Why Can't We Define Food as Medicine?
We're still struggling to understand what food as medicine can (and should) be.
For the last month, I’ve been conducting interviews with a range of stakeholders on food insecurity as part of a research project with NYU. What has struck me, aside from the incredible depth and breadth of people’s knowledge and enthusiasm for supporting change in our food system, is how often food as medicine came up organically as a potential solution. And in each conversation, the way that food as medicine was identified, thought of, or defined was completely different.
A nonprofit director sees food as a human right, a root cause of health issues, and the responsibility of food distributors to fix. He advocated for grocery stores to partner with local farms to deliver food directly to families in need, reducing the stigma of going to a food pantry or receiving cast-off products that can’t be sold.
A program officer at a large foundation opted to define food as medicine as programs strictly tied to measurable outcomes in healthcare settings. These programs—most notably medically tailored meals and produce prescription programs—are getting a lot of interest at the moment because they can request reimbursement via Medicare and Medicaid. Investment in these interventions demonstrate a path to sustainability if they lead to improved outcomes, because they can ultimately be folded into federal funding.
A regional food advocate views food access as food as medicine. She notes that access to healthy local food can reduce not only diet-related health disparities but also mental health and anxiety challenges. Farms, and their ability to provide nutrient-dense food locally, play a key role in this approach, which relies on community advocacy, coalition building, and effective distribution of products.
A food hub manager immediately began to speak about the impacts of food on the brain, particularly for children’s development. She emphasized nutrition education so people could understand how to better cook to support their health needs with the products they might be able to access via the Supplemental Nutrition Assistance Program (SNAP), at food pantries, and at schools.
The ideas of what food as medicine can be are as varied as our diet choices. A common theme I’ve noticed about all of these definitions is that they rely on a mix of both individual choice and responsibility (i.e. people demanding fresh, local, and healthy foods like fruits and vegetables, and understanding how to cook them), and systems level change (reimbursement models, improved distribution, etc.). It’s exciting and inspiring that the term “food as medicine” can inspire so much cross-sectional dreaming.
It also makes sense that there’s so much variation in our understanding of what food as medicine can or should be. The idea that food can be medicine isn’t new, and has been practiced informally across multiple cultures for thousands of years. One of the main critiques of the food as medicine movement is our collective insistence on commodifying and measuring something that many cultures around the world already implement. Still others emphasize the importance of separating food from medicine, arguing that it conflates two wildly different approaches, processes, and understandings of what we put into our bodies.
Still, we cannot seem to settle on a definition of what food as medicine actually is.
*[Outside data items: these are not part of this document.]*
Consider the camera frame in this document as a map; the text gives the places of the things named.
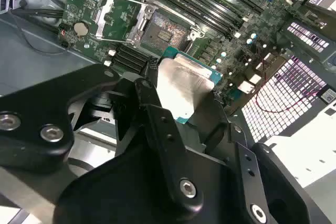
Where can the metal socket cover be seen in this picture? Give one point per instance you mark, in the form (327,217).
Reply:
(100,28)

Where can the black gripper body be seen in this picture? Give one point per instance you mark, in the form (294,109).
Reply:
(126,195)

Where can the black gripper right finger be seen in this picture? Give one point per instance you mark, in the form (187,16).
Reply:
(275,182)

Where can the silver topped CPU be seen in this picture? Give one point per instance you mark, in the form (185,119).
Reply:
(181,85)

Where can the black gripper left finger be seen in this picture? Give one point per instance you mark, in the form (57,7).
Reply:
(39,119)

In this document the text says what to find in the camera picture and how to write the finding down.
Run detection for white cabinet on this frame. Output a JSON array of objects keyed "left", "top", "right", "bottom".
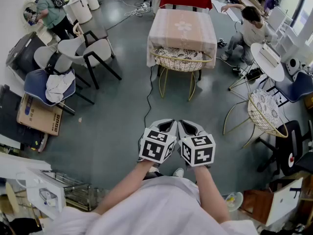
[{"left": 0, "top": 153, "right": 67, "bottom": 220}]

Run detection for white cables and power strip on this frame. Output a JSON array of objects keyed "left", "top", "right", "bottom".
[{"left": 117, "top": 0, "right": 151, "bottom": 18}]

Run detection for person's white shirt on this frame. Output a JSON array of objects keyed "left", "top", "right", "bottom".
[{"left": 45, "top": 175, "right": 260, "bottom": 235}]

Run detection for black floor cable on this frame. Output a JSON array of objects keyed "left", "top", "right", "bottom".
[{"left": 143, "top": 66, "right": 154, "bottom": 129}]

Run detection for blue chair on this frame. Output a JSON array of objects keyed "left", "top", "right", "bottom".
[
  {"left": 266, "top": 71, "right": 313, "bottom": 107},
  {"left": 23, "top": 69, "right": 95, "bottom": 116}
]

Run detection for white rectangular box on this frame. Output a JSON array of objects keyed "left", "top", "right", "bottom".
[{"left": 259, "top": 42, "right": 281, "bottom": 68}]

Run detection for table with pink tablecloth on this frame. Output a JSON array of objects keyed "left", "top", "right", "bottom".
[{"left": 146, "top": 8, "right": 218, "bottom": 81}]

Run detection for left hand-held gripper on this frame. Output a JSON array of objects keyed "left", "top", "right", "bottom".
[{"left": 138, "top": 118, "right": 178, "bottom": 165}]

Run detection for brown cardboard box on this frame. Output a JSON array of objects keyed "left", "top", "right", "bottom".
[{"left": 16, "top": 93, "right": 63, "bottom": 137}]

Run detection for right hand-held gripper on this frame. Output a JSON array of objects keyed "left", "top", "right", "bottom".
[{"left": 177, "top": 119, "right": 217, "bottom": 168}]

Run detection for red-brown wooden crate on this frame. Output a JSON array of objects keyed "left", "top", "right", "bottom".
[{"left": 241, "top": 188, "right": 277, "bottom": 224}]

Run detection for gold wire floral chair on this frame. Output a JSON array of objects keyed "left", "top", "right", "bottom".
[{"left": 223, "top": 89, "right": 289, "bottom": 149}]

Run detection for black power adapter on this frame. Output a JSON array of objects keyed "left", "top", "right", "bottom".
[{"left": 246, "top": 67, "right": 264, "bottom": 82}]

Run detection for metal wire rack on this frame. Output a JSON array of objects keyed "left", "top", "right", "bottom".
[{"left": 40, "top": 170, "right": 92, "bottom": 212}]

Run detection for white crumpled cloth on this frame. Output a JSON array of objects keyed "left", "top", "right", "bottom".
[{"left": 45, "top": 70, "right": 76, "bottom": 104}]

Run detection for person's left forearm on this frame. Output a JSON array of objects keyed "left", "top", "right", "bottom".
[{"left": 92, "top": 159, "right": 159, "bottom": 215}]

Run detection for white shelf unit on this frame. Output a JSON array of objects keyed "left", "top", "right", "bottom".
[{"left": 268, "top": 6, "right": 309, "bottom": 58}]

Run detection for person's right forearm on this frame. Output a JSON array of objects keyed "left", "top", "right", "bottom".
[{"left": 194, "top": 165, "right": 231, "bottom": 224}]

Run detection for white round speaker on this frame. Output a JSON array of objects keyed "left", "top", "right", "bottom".
[
  {"left": 292, "top": 70, "right": 309, "bottom": 82},
  {"left": 285, "top": 57, "right": 308, "bottom": 77}
]

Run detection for white board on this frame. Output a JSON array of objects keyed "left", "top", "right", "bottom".
[{"left": 265, "top": 177, "right": 304, "bottom": 227}]

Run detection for white round table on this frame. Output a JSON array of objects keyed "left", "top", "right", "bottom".
[{"left": 228, "top": 43, "right": 286, "bottom": 100}]

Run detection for brown seat wooden chair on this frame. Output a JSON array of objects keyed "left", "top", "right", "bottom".
[{"left": 72, "top": 22, "right": 115, "bottom": 58}]

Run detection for person's black trousers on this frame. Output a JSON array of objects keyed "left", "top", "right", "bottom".
[{"left": 144, "top": 165, "right": 165, "bottom": 181}]

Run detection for white flat boards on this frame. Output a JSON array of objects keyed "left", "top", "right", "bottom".
[{"left": 211, "top": 0, "right": 243, "bottom": 22}]

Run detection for grey chair black legs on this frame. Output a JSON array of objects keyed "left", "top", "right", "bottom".
[
  {"left": 33, "top": 46, "right": 91, "bottom": 88},
  {"left": 58, "top": 30, "right": 122, "bottom": 90}
]

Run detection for black office chair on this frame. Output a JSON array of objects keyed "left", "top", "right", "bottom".
[{"left": 255, "top": 120, "right": 313, "bottom": 177}]

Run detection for black case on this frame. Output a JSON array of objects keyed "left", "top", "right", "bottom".
[{"left": 6, "top": 31, "right": 47, "bottom": 75}]

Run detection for beige board with round opening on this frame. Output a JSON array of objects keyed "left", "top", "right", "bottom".
[{"left": 22, "top": 0, "right": 61, "bottom": 46}]

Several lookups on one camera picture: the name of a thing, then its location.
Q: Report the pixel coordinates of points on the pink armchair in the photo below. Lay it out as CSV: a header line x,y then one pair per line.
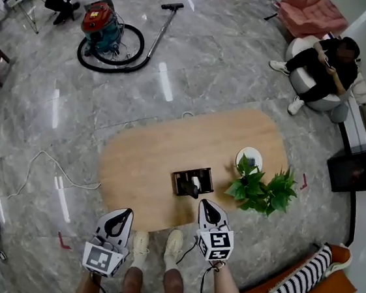
x,y
310,12

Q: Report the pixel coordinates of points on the red and teal vacuum cleaner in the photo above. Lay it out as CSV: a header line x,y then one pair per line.
x,y
97,18

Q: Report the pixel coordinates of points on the oval wooden coffee table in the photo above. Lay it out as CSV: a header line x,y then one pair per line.
x,y
155,159

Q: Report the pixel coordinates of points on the person's right forearm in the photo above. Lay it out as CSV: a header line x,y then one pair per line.
x,y
227,292

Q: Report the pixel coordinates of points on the person's right beige shoe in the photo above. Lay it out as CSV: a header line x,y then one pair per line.
x,y
173,243

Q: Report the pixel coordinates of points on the person's leg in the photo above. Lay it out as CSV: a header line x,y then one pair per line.
x,y
173,286
134,281

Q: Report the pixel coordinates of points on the white beanbag seat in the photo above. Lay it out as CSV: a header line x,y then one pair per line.
x,y
300,78

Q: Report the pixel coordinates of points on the person's left forearm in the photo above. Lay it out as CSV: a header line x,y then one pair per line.
x,y
86,290

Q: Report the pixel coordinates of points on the grey board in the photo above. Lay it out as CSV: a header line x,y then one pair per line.
x,y
102,2

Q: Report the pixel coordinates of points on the dark brown remote holder box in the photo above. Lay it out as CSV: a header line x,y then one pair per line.
x,y
207,181

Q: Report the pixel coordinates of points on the green potted plant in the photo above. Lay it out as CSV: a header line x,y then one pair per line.
x,y
253,190

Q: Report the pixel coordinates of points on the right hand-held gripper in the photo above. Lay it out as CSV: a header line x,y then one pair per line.
x,y
219,242

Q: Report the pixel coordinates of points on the grey round cushion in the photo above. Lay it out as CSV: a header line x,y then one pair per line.
x,y
339,113

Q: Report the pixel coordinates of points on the person's right leg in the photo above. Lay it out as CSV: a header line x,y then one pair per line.
x,y
173,286

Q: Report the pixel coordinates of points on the person's left leg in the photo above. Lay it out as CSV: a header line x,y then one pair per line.
x,y
134,281

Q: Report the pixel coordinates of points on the white low bench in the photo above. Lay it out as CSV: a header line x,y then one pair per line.
x,y
355,136

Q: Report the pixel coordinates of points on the person's beige shoe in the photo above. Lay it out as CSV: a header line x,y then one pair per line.
x,y
140,243
173,243

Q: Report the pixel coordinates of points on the orange sofa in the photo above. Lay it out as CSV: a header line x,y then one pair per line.
x,y
340,292

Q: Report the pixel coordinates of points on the white round dish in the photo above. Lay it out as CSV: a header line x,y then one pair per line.
x,y
251,152

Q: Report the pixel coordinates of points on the cream tote bag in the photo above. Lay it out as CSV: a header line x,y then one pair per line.
x,y
363,91

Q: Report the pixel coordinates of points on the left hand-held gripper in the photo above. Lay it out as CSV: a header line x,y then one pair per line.
x,y
99,259

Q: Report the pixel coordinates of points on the person's left beige shoe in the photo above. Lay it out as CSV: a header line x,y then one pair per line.
x,y
140,243

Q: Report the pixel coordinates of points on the black glass-door cabinet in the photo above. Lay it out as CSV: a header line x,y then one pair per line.
x,y
357,169

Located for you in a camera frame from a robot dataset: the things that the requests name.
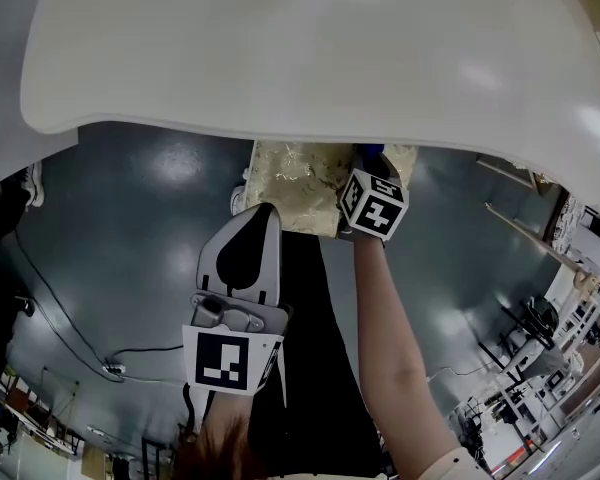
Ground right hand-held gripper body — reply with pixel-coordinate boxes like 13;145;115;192
335;150;411;242

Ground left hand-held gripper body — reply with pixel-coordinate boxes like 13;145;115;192
182;291;294;398

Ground blue cloth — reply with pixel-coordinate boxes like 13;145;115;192
355;142;386;163

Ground gold patterned cushioned stool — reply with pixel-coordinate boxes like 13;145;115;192
244;140;420;240

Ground person's left forearm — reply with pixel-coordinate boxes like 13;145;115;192
202;391;255;422

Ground person's right forearm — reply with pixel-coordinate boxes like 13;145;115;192
352;232;476;469

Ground white dressing table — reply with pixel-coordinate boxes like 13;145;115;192
19;0;600;219

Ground person's left white shoe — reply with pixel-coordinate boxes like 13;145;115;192
229;167;256;217

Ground person's black trousers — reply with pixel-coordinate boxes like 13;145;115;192
244;227;387;479

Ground dark-seat wooden stool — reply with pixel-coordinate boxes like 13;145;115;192
477;152;571;209

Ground wooden chair with patterned cushion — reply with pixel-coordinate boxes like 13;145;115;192
484;187;600;294

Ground black office chair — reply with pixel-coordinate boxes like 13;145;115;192
479;295;579;387

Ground person's polka-dot shirt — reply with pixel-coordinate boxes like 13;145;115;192
259;446;494;480

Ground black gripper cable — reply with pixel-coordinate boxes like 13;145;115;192
181;382;204;442

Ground black floor cable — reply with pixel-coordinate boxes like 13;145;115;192
13;227;186;384

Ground white power strip with cable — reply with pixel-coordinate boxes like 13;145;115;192
427;364;487;383

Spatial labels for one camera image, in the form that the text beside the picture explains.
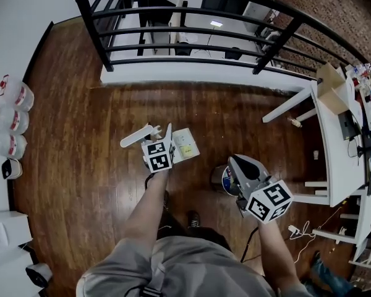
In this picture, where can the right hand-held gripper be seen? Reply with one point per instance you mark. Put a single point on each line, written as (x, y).
(266, 209)

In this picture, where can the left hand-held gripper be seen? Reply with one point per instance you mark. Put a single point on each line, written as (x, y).
(157, 162)

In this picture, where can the round metal waste bin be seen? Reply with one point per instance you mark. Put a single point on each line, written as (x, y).
(217, 178)

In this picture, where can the person's left forearm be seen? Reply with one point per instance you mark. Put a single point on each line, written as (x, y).
(145, 209)

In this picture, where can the person's right forearm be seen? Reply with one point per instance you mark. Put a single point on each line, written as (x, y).
(278, 252)

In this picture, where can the pile of colourful trash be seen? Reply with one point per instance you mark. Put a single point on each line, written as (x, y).
(230, 179)

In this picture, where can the yellow paper scrap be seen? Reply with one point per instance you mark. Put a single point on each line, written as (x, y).
(186, 151)

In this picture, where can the person's left black shoe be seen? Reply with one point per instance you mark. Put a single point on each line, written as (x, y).
(166, 200)

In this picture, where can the person's black shoe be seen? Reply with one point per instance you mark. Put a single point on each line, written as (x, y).
(193, 219)
(166, 200)

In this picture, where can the small beige bottle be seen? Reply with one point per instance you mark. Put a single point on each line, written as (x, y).
(294, 122)

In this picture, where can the white paper cup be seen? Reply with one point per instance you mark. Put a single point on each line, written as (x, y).
(316, 155)

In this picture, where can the person's right black shoe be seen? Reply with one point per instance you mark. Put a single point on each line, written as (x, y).
(193, 219)

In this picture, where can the black office chair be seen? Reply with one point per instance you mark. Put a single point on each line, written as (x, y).
(233, 53)
(183, 49)

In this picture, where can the person's black trousers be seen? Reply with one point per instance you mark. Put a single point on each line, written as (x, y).
(179, 227)

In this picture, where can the white table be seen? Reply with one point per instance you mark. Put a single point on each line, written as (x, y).
(340, 166)
(363, 224)

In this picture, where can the flat black box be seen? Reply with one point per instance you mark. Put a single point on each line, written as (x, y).
(347, 125)

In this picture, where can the person's grey shirt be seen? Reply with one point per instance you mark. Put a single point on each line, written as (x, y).
(188, 271)

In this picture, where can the open cardboard box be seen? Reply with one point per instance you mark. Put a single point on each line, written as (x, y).
(330, 85)

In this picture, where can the white paper sheets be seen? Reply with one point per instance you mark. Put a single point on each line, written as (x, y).
(354, 101)

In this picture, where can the black metal railing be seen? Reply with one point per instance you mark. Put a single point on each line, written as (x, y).
(91, 26)

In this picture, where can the small white bin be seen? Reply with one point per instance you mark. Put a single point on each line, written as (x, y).
(12, 169)

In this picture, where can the white low cabinet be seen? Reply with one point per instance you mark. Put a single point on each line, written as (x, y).
(6, 234)

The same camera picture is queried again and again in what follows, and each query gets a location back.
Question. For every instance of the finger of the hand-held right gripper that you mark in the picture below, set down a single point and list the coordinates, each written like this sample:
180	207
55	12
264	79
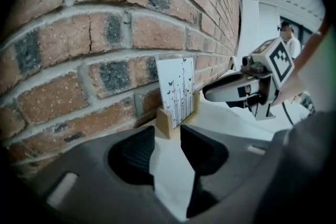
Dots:
236	78
223	95

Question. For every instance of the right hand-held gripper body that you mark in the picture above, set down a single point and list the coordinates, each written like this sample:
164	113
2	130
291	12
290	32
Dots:
278	60

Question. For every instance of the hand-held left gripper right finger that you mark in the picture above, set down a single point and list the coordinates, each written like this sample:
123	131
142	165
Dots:
207	147

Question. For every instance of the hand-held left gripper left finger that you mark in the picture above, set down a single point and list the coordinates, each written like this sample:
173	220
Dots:
92	165

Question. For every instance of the person's right forearm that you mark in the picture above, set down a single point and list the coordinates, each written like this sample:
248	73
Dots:
302	68

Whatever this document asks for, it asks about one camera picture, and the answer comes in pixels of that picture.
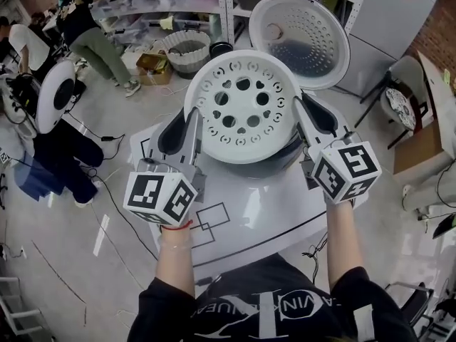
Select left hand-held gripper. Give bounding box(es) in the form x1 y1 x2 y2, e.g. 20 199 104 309
123 106 208 227

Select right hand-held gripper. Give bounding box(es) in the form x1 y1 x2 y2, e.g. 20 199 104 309
291 91 383 205

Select white perforated steamer tray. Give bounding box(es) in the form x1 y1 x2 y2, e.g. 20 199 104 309
183 49 302 165

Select person's right forearm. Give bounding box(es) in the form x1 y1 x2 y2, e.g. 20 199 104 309
324 199 365 291

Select person's left forearm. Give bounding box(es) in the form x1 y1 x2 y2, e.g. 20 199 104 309
155 222 196 301

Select open cardboard box gold contents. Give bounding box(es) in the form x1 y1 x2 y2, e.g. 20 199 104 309
135 51 175 86

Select white scalloped basket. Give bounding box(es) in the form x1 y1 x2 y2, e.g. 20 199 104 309
162 30 212 81

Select blue rice cooker white lid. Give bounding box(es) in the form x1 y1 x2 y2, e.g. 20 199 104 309
199 0 352 180

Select patterned seat cushion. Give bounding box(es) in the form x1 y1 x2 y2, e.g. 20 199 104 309
385 87 417 132

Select black round bin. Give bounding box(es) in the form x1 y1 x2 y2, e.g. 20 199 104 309
209 41 234 60

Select flat white box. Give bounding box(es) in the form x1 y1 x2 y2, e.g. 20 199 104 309
120 43 154 74

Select grey chair black legs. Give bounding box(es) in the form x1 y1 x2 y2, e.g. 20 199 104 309
354 55 434 151

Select large cardboard box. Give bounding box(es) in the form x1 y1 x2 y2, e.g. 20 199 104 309
393 119 446 176

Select clear bangle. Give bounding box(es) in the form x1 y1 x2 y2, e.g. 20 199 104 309
157 239 193 252

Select white refrigerator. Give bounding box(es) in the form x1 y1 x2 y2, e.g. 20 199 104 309
334 0 439 98

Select pale side table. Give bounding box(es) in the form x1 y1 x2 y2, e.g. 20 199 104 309
416 50 456 156

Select white floor tape strip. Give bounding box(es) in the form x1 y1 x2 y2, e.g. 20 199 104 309
93 214 110 257

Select white oval device black disc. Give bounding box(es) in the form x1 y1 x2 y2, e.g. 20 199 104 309
35 59 76 135

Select white metal shelf unit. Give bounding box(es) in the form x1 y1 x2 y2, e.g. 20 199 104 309
67 0 371 48

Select blue plastic stool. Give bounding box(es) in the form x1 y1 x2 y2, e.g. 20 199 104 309
14 151 68 202

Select person's black trousers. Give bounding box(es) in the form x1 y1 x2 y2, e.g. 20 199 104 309
195 254 328 297

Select person's black printed t-shirt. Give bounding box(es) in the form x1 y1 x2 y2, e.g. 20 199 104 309
126 261 418 342

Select black office chair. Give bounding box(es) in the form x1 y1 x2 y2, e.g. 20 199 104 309
386 281 436 328

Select white metal rack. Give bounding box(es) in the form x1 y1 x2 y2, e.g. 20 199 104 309
0 276 49 336

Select red string bracelet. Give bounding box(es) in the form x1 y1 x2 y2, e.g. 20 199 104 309
160 219 194 232

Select black cable bundle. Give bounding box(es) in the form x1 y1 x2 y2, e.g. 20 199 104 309
301 232 329 285

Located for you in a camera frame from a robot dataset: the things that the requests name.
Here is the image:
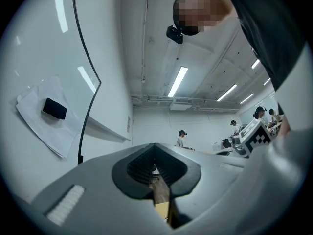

While it has grown over the last few years into a capital-I “intervention”, even healthcare institutions have yet to come up with a collective definition of what these interventions should be, and how they should be implemented. Within NYC alone, multiple healthcare institutions define food as medicine differently. Health and Hospitals is focusing on produce prescriptions as a way to address childhood obesity. Mt. Sinai has an entirely separate program building on produce prescription practices but also incorporating local community buy-in and partnerships with local farmers. New York State has a separate Food as Medicine Initiative focused on connecting Medicaid patients to medically tailored meals. These are all admirable programs, but their areas of overlap and distinction from one another still leaves lots of room for confusion.
As this field grows (and it is growing - venture capitalists are starting to get wise, and a collection of investors recently committed over $2.5B to fund new initiatives), coming up with a collectively agreed upon definition will be critical to ensure some level of rigor across programs. But, it’s still worth considering what’s gained and lost when we narrow in on a definition of something that continues to prove so expansive. On one hand, having a clear definition makes it possible to categorize data, track efficacy, move forward legislation and enact policy that can help lots of people. On the other hand, it might limit our understanding, and by extension, the kind of funding and support that be mustered to invest in programs that remain absolutely critical.
At least today, food as medicine is still kind of what you make of it. For me, that means affirming that food can and should be used in partnership with allopathic medicine to sustain health and prevent or alleviate disease where possible. I believe that not only is the food we put into our bodies medicinal, but the process of cooking and sharing meals with others does a lot more good than studies can ever articulate. And I trust that even if we end up with a somewhat more narrow definition of what food as medicine is defined to be, many of us will still use food, in some way, to support ourselves.
Now I’m curious. How do you think food as medicine should be defined?